Esta no era la primera ocasión que Mariles iba tras el mozalbete: unos años antes, cuando trabajaba en la hacienda de Cerro Blanco, propiedad de Ricarda Torres, viuda de Pantaleón González, Manuel Lozada –apellido que había tomado el muchacho de su tío, medio hermano del padre, quien lo crió desde que quedó huérfano a los cinco años de edad- sintió un día que su sangre descubría nuevos caminos por donde transitar y se le desparramaba inundando lugares secretos que, hasta ese momento, habían permanecido dormidos. Entonces, con el corazón ansioso y los testículos repletos, encontró en María Dolores, la hija de la patrona, el objeto de sus ansias.
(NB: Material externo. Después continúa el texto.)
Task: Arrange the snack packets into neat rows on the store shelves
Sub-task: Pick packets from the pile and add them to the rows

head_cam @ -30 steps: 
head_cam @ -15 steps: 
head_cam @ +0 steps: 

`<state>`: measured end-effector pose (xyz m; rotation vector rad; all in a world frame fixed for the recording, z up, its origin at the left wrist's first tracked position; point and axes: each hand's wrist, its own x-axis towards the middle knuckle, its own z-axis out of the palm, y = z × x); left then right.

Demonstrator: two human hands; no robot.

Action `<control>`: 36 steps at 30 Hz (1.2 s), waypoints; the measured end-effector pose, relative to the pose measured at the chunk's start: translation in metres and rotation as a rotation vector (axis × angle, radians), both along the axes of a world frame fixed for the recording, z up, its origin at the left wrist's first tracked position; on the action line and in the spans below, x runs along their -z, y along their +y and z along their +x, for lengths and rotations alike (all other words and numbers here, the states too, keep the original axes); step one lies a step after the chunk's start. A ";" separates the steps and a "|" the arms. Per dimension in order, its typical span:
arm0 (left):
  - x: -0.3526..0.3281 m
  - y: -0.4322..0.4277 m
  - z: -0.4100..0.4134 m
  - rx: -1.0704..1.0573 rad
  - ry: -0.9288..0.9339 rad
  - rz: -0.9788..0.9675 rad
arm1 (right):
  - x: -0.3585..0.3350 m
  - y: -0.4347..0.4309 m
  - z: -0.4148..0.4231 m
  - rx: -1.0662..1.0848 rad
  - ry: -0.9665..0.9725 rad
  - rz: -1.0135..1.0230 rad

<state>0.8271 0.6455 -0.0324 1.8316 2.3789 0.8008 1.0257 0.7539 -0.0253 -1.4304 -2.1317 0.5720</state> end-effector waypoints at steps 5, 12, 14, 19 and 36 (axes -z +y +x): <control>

Como la creciente silenciosa del río que inunda las poblaciones a su vera, Manuel fue poco a poco anegando el ánimo de la chiquilla con sus reclamos, hasta que la contagió de sus apremios y, desbordando los diques de la cordura, la convenció para que huyeran hacia el paraíso que les prometía su apresurada inconciencia.
Antes que apareciera en el horizonte el resplandor que precede al primer rayo del sol, Manuel y María Dolores salieron sigilosamente de la hacienda, siguiendo la senda que les marcaba el lucero del alba, conduciendo hacia el oriente su virginidad desesperada. Ninguno de los dos pensaba entonces en el montón de convencionalismos que estaban atropellando, mucho menos en las consecuencias que tendrían. Solamente siguieron el llamado de una piel hacia la otra y, el peoncillo y la patrona, se volvieron iguales al confundirse en un espasmo que conmocionó hasta las piedras y los matorrales en las estribaciones de la sierra de Álica.
En la hacienda desayunaron la ausencia de los jóvenes y Ricarda, con más carácter que el que tuviera su difunto esposo, encaró con serena indignación el ultraje y acudió al dueño de la hacienda de Mojarras, don Joaquín Vega, en busca de apoyo, tratando de no llamar demasiado la atención e incrementar la ignominia, que ya de por sí la aplastaba. Dada su condición de patrona, la solicitud de Ricarda fue atendida con diligencia y a la mañana siguiente partió una avanzada al mando de Mariles, entonces trabajador de la hacienda, a buscar a los enamorados.
Los encontraron a los dos días, dormidos a la sombra de un amapa, muertos de hambre pero rebosantes de amor. Después de esa breve y azarosa Luna de Miel los jóvenes fueron puestos: una a disposición de su madre y el otro, de las displicentes autoridades, representadas por un juez joven y de buen humor, que consideró el rapto como una travesura divertida de los jóvenes. Como Ricarda Torres quería a toda costa evitar el escándalo y preservar la supuesta virginidad de su hija para subastarla posteriormente a un mejor postor, repartió algunas monedas y no presentó cargo formal contra el muchacho; éste, después de algunos regaños y tal vez uno que otro azote, a los dos meses fue puesto en libertad.